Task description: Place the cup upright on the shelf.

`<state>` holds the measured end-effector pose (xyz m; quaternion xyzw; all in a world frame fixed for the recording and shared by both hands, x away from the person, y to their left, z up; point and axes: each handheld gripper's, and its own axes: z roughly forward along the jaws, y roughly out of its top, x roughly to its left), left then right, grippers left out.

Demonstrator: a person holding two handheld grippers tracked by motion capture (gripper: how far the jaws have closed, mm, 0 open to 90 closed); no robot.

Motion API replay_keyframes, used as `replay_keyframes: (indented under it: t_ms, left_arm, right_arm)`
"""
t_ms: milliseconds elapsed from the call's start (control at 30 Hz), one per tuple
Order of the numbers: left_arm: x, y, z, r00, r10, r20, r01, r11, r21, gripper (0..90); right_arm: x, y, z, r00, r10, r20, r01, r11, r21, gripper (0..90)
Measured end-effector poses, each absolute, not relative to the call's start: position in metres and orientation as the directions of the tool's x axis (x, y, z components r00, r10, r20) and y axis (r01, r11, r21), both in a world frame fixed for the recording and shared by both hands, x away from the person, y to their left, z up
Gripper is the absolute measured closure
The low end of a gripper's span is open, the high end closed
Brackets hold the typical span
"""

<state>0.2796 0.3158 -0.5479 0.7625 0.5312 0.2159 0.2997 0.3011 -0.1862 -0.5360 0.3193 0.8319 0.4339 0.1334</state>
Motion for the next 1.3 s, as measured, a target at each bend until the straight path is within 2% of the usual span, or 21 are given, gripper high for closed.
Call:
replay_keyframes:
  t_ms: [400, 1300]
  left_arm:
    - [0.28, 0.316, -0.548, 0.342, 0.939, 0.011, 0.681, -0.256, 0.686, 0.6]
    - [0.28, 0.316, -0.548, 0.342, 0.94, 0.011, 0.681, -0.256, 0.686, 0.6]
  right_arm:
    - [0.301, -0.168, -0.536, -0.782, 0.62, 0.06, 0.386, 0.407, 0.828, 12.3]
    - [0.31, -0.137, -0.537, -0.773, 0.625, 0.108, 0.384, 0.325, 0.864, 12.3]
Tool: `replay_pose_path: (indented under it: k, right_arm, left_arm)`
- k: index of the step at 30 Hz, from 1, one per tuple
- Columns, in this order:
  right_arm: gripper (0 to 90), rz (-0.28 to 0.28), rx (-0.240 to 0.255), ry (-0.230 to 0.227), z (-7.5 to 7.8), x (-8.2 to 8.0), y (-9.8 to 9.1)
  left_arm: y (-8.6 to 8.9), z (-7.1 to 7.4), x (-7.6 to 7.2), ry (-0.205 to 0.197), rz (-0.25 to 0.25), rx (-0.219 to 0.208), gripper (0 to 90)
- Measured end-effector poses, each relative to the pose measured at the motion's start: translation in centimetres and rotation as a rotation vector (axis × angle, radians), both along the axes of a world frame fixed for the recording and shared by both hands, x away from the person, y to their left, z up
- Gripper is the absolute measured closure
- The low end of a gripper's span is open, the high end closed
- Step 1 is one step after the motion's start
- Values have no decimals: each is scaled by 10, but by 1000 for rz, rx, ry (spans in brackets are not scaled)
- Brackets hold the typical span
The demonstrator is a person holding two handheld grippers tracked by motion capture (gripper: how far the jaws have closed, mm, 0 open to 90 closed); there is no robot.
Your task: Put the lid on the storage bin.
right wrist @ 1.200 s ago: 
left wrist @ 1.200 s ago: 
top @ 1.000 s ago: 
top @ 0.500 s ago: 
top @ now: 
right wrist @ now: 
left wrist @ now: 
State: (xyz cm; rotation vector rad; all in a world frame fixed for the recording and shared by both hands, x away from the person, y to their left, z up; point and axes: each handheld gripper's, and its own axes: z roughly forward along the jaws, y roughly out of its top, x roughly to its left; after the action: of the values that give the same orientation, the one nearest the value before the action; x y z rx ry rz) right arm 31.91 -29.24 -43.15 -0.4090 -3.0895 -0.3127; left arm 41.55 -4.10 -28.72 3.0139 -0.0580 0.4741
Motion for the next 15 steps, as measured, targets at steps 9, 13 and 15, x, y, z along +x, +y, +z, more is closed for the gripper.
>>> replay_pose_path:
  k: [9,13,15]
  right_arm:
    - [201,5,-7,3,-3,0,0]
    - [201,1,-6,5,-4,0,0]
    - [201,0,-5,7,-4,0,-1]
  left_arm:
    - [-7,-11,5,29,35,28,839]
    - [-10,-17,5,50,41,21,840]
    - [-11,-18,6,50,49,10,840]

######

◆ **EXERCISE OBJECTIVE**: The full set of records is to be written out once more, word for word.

◆ **RESPONSE TO THE EXERCISE**:
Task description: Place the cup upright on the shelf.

`<state>` holds the measured end-effector pose (xyz m; quaternion xyzw; all in a world frame fixed for the recording and shared by both hands, x away from the person, y to their left, z up; point and axes: each handheld gripper's, and its own axes: z roughly forward along the jaws, y roughly out of its top, x roughly to its left), left then right, grippers left out.

Demonstrator: a person holding two handheld grippers tracked by motion capture (gripper: how far the jaws have closed, mm, 0 open to 90 closed); no robot.

Motion API replay_keyframes, used as `replay_keyframes: (indented under it: t_ms, left_arm, right_arm)`
"""
t_ms: milliseconds elapsed from the call's start (control at 30 Hz), one per tuple
Order of the numbers: left_arm: x, y, z, r00, r10, r20, r01, r11, r21, gripper (0..90); right_arm: x, y, z, r00, r10, r20, r01, r11, r21, gripper (0..90)
Measured end-effector poses, each absolute, not relative to the call's start: position in metres and orientation as the directions of the tool's x axis (x, y, z components r00, r10, r20) and y axis (r01, r11, r21), both in a world frame fixed for the recording and shared by both hands, x away from the person, y to their left, z up
Gripper is the absolute measured closure
The low end of a gripper's span is open, the high end closed
Brackets hold the typical span
"""

<state>0.2796 0.3158 -0.5479 0.7625 0.5312 0.2159 0.2997 0.3011 -0.1862 -0.5360 0.3193 0.8319 0.4339 0.1334</state>
Motion for the next 1.3 s, as measured, a target at each bend until the straight path is within 2% of the usual span, or 21 are given, gripper high for closed.
Call:
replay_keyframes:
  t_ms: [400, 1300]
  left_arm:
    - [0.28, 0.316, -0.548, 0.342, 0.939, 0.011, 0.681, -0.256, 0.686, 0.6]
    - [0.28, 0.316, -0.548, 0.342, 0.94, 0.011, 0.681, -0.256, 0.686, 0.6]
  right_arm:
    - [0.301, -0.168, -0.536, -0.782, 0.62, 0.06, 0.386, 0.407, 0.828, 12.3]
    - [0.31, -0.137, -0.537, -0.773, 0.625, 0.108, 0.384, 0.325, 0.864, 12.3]
Tool: `replay_pose_path: (indented under it: k, right_arm, left_arm)`
- k: index of the step at 30 Hz, from 1, one per tuple
- Columns, in this order:
  right_arm: gripper (0 to 90), rz (-0.28 to 0.28), rx (-0.240 to 0.255), ry (-0.230 to 0.227), z (-7.5 to 7.8), x (-8.2 to 8.0), y (-9.8 to 9.1)
  left_arm: y (-8.6 to 8.9), z (-7.1 to 7.4), x (-7.6 to 7.2), ry (-0.205 to 0.197), rz (-0.25 to 0.25), rx (-0.219 to 0.208), gripper (0 to 90)
- Measured end-effector poses, each relative to the pose measured at the motion's start: translation in centimetres and rotation as a rotation vector (axis × angle, radians), both along the axes of a world frame fixed for the recording and shared by both hands, x away from the person, y to their left, z up
- Gripper is the absolute measured closure
- The low end of a gripper's span is open, the high end closed
- Step 1 is one step after the motion's start
- Values have no decimals: each is scaled by 10, but by 1000 for rz, rx, ry (spans in brackets are not scaled)
- Brackets hold the typical span
The demonstrator is a person holding two handheld grippers tracked by motion capture (gripper: how far the jaws have closed, mm, 0 open to 90 closed); there is no robot.
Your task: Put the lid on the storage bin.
right wrist @ 1.200 s ago: 
left wrist @ 1.200 s ago: 
top @ 1.000 s ago: 
top @ 0.500 s ago: 
top @ now: 
right wrist @ now: 
left wrist @ now: 
State: (xyz cm; rotation vector rad; all in a world frame fixed for the recording and shared by both hands, x away from the person, y to their left, z up; point and axes: each handheld gripper's, and its own axes: z roughly forward along the jaws, y roughly out of its top, x roughly to its left; after the action: of the values that give the same orientation, the one nearest the value before the action; x y z rx ry rz) right arm 31.91 -29.24 -43.15 -0.4090 -3.0895 -0.3127; left arm 41.55 -4.10 -28.72 3.0139 -0.0580 0.4741
Motion for the next 15 steps, as measured, targets at steps 9, 13 and 15, x, y, z along +x, +y, +z, more is closed for the gripper.
>>> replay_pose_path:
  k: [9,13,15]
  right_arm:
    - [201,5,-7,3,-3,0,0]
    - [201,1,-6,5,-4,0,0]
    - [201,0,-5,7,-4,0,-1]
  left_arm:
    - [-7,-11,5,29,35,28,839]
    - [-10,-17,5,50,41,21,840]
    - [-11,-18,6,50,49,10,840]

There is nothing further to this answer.